ABOUT THIS EXERCISE: Could you reproduce, exactly as written, every line from the one containing "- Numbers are" through the last line of the records, and nothing else?

--- DATASET RECORDS ---

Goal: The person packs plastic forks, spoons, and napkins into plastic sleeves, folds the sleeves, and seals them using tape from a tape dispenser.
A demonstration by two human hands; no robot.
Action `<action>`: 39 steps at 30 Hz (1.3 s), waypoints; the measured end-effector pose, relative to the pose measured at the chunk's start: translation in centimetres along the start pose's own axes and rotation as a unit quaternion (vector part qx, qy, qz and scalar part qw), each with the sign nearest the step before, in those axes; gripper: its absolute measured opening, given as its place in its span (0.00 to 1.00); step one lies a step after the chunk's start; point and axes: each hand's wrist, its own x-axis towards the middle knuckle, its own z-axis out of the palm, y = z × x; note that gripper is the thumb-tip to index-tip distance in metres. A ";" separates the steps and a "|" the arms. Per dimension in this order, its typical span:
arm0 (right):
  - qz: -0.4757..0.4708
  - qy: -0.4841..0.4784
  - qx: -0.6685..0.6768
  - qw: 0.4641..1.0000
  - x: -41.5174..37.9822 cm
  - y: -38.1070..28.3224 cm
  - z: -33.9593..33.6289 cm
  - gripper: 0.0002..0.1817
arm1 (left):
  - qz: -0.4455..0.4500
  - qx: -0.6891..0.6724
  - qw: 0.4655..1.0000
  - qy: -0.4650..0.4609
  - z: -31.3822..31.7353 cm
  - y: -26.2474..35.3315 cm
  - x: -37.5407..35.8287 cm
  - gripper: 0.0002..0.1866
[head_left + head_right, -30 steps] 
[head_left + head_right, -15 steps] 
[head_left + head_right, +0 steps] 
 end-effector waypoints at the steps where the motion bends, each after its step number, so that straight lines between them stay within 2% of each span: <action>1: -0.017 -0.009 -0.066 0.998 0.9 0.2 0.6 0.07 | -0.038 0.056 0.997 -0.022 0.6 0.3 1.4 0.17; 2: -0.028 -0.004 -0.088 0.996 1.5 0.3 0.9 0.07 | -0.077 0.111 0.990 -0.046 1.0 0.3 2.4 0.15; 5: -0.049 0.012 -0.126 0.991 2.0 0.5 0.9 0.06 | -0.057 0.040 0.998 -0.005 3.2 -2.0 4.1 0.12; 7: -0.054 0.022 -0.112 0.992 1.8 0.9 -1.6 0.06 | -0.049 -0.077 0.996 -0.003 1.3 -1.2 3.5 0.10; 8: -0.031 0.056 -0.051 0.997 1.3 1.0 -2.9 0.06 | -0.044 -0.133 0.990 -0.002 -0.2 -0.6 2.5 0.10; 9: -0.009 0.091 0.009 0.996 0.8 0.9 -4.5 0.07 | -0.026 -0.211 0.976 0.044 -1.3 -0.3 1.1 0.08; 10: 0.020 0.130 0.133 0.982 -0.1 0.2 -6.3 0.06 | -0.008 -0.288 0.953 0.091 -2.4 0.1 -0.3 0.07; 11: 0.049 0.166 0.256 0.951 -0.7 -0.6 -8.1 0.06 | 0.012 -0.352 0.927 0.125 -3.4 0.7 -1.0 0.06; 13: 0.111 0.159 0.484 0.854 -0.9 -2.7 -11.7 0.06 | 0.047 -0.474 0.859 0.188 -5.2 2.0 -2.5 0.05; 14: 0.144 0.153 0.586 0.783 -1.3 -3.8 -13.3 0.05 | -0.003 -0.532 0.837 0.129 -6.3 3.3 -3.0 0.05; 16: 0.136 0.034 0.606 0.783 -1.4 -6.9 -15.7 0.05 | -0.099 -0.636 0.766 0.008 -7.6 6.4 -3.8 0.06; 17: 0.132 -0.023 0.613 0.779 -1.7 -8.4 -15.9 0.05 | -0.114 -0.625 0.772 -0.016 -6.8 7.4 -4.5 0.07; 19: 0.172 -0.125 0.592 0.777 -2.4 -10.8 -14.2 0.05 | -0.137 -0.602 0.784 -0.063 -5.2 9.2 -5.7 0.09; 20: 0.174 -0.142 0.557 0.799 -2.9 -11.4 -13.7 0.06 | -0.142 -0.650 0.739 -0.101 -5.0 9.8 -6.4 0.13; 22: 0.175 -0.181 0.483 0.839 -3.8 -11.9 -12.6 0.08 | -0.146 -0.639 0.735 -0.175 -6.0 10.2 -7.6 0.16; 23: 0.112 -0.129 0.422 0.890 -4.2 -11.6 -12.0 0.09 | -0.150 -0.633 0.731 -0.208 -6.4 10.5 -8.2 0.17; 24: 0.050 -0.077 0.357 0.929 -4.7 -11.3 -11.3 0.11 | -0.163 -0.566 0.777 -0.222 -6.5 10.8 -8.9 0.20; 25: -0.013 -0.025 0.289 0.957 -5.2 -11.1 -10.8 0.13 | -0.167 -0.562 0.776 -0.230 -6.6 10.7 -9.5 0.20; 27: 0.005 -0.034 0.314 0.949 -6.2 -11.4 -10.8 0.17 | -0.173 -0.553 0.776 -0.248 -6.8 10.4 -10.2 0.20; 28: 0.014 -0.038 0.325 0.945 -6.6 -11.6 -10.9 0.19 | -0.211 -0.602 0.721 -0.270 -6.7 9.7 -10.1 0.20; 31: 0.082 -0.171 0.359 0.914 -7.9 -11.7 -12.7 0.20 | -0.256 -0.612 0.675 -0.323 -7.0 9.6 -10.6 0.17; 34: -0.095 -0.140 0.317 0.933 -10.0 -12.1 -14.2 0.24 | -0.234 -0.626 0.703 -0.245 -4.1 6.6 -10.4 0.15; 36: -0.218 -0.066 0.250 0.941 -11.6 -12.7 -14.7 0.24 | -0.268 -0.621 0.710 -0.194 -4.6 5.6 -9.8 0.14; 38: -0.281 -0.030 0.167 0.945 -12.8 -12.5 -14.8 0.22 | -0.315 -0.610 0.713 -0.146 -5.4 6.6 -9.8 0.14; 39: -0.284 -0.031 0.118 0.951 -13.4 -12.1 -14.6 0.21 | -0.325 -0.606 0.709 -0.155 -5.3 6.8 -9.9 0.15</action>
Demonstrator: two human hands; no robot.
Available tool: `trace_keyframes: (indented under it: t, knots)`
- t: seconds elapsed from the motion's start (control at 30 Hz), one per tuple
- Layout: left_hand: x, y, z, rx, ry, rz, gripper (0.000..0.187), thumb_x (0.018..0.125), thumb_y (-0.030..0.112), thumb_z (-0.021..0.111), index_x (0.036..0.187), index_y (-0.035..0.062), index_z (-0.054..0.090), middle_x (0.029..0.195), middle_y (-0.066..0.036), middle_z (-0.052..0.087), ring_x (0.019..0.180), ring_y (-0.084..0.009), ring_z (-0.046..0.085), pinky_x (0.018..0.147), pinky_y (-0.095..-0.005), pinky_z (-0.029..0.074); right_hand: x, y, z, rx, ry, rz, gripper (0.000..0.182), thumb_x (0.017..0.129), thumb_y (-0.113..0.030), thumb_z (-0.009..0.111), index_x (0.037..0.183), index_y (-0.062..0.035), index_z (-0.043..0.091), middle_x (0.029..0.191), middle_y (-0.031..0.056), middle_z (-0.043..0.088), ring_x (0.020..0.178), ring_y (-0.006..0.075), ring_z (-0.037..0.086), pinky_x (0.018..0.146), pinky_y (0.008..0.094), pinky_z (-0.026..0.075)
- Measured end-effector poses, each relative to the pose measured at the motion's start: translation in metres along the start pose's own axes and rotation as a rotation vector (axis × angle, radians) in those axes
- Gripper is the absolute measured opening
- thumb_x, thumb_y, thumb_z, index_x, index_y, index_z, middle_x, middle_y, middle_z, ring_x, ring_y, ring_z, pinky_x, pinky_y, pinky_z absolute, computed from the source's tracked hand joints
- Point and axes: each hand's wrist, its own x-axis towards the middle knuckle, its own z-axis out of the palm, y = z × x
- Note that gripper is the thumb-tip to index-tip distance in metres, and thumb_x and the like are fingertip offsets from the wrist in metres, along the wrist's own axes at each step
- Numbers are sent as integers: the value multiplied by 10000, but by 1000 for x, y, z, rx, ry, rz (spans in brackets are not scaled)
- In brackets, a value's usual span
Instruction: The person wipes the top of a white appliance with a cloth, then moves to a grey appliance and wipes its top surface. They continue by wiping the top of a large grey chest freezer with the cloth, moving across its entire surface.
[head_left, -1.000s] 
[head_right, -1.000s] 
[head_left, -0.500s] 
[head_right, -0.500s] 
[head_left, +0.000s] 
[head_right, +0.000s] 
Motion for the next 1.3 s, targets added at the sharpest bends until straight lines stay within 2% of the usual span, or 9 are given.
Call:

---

RESPONSE TO THIS EXERCISE:
- Numbers are sent as integers: the value multiplied by 10000, but by 1000 for x, y, z, rx, ry, rz (spans in brackets are not scaled)
- In brackets, a value's usual span
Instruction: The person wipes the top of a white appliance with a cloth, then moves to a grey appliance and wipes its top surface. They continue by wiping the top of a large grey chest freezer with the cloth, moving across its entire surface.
[head_left, -1.000s] 
[head_right, -1.000s] 
[head_left, -0.500s] 
[head_right, -0.500s] 
[head_left, +0.000s] 
[head_right, +0.000s] 
Motion for the next 1.3 s, targets added at the sharpest bends until straight lines stay within 2% of the usual span, or 9 are given.
Call:

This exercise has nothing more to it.